La collaborazione con mamme e papà è fondamentale per garantire la continuità delle cure, ma serve un’attenzione particolare perché “il genitore rimanga tale e non diventi lui stesso un terapista, perché non fa bene a nessuno – sottolinea l’esperta -. Le famiglie vivono già una situazione molto complessa in generale, fatta comunque di preoccupazione e di stress. Nelle sedute di trattamento facciamo un lavoro molto preciso, mirato e intensivo, ed è giusto che il bambino sappia che quel lavoro si fa con noi. Ai genitori diamo dei consigli su come posizionare i bimbi, come aiutarli e facilitarli, ma senza dare indicazioni come se fosse un trattamento”. Insomma, si forniscono “consigli di massima da utilizzare quotidianamente ma per un tempo indicativo, perché – aggiunge - ci interessa che il bambino lavori bene quando è il momento, ma poi è giusto che giochi liberamente con i suoi genitori”.

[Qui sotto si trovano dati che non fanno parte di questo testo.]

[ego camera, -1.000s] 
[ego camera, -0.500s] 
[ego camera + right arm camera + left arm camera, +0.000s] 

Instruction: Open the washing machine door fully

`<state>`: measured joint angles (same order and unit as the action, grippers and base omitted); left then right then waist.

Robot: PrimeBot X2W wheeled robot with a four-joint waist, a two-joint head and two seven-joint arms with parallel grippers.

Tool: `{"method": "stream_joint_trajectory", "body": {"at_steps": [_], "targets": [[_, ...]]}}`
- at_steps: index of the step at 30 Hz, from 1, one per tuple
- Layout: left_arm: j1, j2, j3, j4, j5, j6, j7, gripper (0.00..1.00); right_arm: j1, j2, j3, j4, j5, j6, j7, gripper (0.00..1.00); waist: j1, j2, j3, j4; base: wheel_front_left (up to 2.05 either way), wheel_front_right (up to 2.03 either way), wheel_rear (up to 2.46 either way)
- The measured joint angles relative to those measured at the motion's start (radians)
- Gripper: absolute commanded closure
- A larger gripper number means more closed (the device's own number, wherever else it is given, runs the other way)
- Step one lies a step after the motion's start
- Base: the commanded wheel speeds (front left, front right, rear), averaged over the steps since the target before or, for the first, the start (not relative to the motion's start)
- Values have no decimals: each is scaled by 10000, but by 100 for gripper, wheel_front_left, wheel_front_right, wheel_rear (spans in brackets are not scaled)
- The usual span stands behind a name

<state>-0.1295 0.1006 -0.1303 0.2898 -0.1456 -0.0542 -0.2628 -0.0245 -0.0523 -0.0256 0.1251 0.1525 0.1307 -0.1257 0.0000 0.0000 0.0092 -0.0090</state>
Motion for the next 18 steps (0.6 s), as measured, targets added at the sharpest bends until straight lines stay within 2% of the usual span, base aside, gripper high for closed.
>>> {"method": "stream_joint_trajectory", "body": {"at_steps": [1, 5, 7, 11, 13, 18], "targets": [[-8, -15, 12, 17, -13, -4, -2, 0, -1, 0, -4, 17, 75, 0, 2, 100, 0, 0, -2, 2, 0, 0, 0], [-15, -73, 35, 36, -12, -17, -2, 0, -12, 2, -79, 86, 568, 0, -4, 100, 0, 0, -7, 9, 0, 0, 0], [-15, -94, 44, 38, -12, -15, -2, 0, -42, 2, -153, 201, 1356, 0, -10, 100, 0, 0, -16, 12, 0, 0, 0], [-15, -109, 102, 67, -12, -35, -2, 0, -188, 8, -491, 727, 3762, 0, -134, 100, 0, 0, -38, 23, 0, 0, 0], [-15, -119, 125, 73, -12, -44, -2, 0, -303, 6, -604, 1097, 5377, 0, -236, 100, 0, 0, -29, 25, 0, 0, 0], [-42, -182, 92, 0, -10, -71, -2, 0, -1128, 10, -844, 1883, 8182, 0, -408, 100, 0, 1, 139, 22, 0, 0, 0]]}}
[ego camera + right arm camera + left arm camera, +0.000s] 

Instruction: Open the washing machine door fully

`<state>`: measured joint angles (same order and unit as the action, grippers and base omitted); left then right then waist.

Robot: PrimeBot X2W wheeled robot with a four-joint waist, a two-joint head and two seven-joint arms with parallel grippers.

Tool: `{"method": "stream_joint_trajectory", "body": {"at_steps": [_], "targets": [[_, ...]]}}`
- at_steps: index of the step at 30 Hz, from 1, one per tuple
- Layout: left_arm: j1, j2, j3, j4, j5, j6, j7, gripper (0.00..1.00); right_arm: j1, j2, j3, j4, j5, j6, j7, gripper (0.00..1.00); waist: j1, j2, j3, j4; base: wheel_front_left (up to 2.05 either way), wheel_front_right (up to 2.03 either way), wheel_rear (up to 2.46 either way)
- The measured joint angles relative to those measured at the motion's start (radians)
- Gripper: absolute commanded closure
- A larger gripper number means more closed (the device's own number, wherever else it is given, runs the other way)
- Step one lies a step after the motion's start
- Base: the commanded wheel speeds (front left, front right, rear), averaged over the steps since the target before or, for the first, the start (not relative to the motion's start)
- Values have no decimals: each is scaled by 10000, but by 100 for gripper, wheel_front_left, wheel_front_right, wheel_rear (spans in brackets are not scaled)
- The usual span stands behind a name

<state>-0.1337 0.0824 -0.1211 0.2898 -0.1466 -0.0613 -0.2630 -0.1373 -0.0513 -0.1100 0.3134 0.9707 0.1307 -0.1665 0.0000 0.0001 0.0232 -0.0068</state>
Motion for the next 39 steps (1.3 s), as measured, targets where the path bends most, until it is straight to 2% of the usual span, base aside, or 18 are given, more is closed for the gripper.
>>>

Un’evoluzione dal lockdown al digitale

Durante la pandemia da Covid-19, in particolare nei mesi di lockdown, si sono messe a punto delle strategie che si sono rivelate utili anche dopo il momento di massima emergenza sanitaria. “Siamo partiti con i colloqui telefonici – spiega Rolle - per capire com’era la situazione. Ci siamo inventati dei giochi che i bambini potessero fare in autonomia o con fratelli o familiari. Oppure abbiamo creato dei file, e li abbiamo mandati ai genitori, con le istruzioni su possibili alternative per continuare un certo tipo di trattamento, che ovviamente andava modificato perché il “setting” non era lo stesso di quando si è in presenza”. Da questa esperienza è partita la ricerca per sfruttare le potenzialità offerte dalle tecnologie digitali innovative come “applicazioni che ci consentano di monitorare l’andamento del paziente a distanza – continua - in modo da avere una sorta di diario dell’attività svolta dal bambino”.